On 01/11/06, Gábor Farkas <[EMAIL PROTECTED]> wrote:
>
> Frankie Robertson wrote:
> > On 01/11/06, Gábor Farkas <[EMAIL PROTECTED]> wrote:
> >> samuel wrote:
> >>>>> I'm probably just not seeing it, but how do I go about getting the
> >>>>> index of an item in a query set? I.E., this article is the Xth article
> >>>>> in this queryset of articles sorted by date.

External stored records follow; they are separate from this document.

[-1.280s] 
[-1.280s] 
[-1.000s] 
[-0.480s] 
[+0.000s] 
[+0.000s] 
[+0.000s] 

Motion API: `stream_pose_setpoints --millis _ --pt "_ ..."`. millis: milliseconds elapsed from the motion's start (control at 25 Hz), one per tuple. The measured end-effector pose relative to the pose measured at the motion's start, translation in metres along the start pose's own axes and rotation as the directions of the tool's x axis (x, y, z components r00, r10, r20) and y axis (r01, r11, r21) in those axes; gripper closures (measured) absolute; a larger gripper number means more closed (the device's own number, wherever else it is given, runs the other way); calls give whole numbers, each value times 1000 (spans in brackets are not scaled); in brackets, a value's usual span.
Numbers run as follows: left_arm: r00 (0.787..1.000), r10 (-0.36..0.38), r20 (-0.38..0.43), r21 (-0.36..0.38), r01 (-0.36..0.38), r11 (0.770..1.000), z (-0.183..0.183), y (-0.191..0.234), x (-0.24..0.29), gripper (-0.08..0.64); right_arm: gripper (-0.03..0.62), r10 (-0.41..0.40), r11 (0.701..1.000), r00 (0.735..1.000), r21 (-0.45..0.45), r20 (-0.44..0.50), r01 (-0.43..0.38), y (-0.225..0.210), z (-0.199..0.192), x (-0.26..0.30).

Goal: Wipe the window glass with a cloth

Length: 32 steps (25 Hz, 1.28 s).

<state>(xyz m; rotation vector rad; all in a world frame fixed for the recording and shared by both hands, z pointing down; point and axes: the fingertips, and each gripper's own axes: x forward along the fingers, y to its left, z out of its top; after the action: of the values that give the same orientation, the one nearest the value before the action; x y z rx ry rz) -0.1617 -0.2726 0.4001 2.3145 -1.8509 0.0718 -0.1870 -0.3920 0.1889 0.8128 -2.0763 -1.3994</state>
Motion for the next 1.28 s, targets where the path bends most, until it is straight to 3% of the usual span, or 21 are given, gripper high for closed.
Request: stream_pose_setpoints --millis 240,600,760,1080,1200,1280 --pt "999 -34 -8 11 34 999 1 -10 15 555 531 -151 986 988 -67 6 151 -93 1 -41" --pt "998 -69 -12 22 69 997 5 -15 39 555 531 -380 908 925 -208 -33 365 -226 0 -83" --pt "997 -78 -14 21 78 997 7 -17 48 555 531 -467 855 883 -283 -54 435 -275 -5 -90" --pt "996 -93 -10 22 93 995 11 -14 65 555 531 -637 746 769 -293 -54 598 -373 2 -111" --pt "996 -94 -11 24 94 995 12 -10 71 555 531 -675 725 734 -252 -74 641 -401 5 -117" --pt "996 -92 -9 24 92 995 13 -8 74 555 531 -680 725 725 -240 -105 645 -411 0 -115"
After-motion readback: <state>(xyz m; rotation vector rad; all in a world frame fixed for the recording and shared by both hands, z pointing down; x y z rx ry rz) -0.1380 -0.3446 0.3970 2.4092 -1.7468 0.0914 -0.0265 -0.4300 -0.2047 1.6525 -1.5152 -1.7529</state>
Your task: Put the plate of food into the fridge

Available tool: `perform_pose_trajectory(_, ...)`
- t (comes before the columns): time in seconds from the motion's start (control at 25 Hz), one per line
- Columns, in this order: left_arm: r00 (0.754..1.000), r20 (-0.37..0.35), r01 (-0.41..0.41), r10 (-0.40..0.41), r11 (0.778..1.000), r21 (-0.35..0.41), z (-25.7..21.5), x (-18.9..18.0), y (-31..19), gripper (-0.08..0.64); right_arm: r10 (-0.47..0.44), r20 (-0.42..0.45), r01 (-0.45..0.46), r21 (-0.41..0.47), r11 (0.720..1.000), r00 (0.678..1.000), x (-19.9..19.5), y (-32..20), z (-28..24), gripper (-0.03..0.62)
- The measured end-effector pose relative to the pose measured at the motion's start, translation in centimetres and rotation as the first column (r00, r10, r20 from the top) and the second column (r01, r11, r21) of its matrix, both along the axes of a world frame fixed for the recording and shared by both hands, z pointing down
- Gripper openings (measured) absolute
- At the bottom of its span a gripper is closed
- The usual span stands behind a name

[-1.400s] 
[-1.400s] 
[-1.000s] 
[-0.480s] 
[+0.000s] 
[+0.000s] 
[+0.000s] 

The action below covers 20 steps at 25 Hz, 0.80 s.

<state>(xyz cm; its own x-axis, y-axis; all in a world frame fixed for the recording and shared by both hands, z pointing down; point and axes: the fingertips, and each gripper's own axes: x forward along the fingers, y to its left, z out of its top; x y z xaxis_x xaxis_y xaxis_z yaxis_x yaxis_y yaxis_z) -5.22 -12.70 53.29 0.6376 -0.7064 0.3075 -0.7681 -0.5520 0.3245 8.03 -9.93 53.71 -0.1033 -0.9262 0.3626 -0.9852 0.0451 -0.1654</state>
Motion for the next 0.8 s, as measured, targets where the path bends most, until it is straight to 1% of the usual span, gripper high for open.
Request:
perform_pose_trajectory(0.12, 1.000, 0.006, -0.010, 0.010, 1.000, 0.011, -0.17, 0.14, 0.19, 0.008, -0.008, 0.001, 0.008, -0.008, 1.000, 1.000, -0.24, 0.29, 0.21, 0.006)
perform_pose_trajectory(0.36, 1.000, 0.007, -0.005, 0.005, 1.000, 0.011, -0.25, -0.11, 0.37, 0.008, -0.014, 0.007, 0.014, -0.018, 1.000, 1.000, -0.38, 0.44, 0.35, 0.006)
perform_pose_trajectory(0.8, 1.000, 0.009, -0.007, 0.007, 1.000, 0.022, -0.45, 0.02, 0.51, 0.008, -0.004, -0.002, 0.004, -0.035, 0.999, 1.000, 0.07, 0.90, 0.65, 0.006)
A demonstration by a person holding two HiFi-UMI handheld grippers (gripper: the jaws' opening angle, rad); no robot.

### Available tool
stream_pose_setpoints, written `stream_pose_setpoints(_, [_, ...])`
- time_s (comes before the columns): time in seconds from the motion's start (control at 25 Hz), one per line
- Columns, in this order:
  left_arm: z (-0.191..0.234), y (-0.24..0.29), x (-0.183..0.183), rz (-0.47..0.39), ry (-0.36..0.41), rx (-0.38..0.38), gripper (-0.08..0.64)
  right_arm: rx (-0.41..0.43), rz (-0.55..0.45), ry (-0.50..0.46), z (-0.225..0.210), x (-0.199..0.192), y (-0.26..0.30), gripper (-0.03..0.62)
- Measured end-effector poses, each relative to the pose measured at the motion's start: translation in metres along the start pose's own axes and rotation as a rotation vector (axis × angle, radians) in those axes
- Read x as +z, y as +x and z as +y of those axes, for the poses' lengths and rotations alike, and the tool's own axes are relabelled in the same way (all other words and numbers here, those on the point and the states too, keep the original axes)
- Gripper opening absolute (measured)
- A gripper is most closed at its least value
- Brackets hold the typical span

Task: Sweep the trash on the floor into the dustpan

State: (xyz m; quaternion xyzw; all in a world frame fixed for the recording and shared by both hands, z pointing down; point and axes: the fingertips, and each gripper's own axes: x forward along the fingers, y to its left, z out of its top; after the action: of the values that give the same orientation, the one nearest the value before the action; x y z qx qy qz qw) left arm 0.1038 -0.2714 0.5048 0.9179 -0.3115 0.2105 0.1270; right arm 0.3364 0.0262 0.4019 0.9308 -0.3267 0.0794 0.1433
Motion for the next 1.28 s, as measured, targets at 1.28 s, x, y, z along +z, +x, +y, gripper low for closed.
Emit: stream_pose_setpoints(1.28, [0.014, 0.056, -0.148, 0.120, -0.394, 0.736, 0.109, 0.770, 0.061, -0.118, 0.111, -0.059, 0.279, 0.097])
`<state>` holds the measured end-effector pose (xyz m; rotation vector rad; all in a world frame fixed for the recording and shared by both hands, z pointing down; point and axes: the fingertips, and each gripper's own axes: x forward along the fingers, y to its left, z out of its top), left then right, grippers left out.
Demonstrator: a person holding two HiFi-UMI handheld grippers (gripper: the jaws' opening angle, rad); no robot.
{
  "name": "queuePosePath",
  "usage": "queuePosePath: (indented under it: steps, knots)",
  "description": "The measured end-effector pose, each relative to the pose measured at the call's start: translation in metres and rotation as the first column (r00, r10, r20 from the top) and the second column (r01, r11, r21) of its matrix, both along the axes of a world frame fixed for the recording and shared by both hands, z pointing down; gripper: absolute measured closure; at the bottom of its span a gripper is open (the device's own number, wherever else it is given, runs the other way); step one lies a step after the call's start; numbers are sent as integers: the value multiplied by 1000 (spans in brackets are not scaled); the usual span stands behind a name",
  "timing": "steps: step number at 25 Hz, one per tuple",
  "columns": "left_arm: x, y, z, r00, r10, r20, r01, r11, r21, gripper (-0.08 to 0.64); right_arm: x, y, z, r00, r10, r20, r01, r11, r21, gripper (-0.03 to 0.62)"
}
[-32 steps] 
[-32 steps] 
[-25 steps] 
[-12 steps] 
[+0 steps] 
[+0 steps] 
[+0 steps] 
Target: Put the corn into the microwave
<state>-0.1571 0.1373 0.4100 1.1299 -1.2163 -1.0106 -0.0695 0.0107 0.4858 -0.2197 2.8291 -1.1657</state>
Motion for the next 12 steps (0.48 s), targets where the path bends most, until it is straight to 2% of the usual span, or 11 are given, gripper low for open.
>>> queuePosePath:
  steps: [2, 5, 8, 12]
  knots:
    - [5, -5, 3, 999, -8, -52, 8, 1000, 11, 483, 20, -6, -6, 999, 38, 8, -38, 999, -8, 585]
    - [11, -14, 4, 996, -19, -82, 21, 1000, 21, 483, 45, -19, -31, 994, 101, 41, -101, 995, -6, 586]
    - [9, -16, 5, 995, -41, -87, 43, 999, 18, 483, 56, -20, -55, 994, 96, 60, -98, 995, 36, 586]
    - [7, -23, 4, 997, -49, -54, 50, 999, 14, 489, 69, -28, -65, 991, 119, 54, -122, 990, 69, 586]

> >>>> If you're looping through them in the template with the 'for' tag,
> >>>> each time through the loop you'll have access to a variable called
> >>>> 'forloop.counter' which has this information; the first time through
> >>>> it will be 1, the second time it will be 2, and so on.
> >>>>
> >>>> See http://www.djangoproject.com/documentation/templates/#for for
> >>>> details.
> >>>>
> >>> Thanks but I guess I'm looking for something a bit different. Here's
> >>> exactly what I'm trying to do: I have articles that are chunked into
> >>> groups of 10 arbitrarily based on their date. So when a new article is
> >>> added the groups change. When you go to an article page, I want to
> >>> display the chunk that the article belongs to. So if the article is
> >>> 19th, display a list of articles 11-20.
> >>>
> >>> If I'm thinking through this correctly, I need to know the articles
> >>> location in the queryset before I get to the template and then slice
> >>> the queryset as necessary. How would I go about this? Just iterate
> >>> through and backtrack when I get there?
> >>>
> >> if the number of articles is not too high, then simply generate their
> >> number in the view... like:
> >>
> >> queryset = Article.objects.all()
> >>
> >> items = list(enumerate(queryset))
> >>
> >> which is basically the same as:
> >>
> >> items = zip (range(queryset.count()), queryset)
> >>
> >> or, if you want it 1-based and not 0-based:
> >>
> >> items = zip (range(1,queryset.count()+1), queryset)
> >>
> >> the problem with these is that it fetches all the article-objects.
> >
> > Since the only way to do this is programmatically in python it might
> > be better to use raw sql for this instead.
> >
>
> hmm.. how?
Oh, I didn't really read the question carefully enough. You're right,
I don't think there is a standard SQL function to do this. The above
solution is pretty good. It could be done without having to fetch them
all.
Something like (obviously this could be less messy):
page = 1
queryset = Article.order_by('-pub_date')[(page-1)*10:page*10-1]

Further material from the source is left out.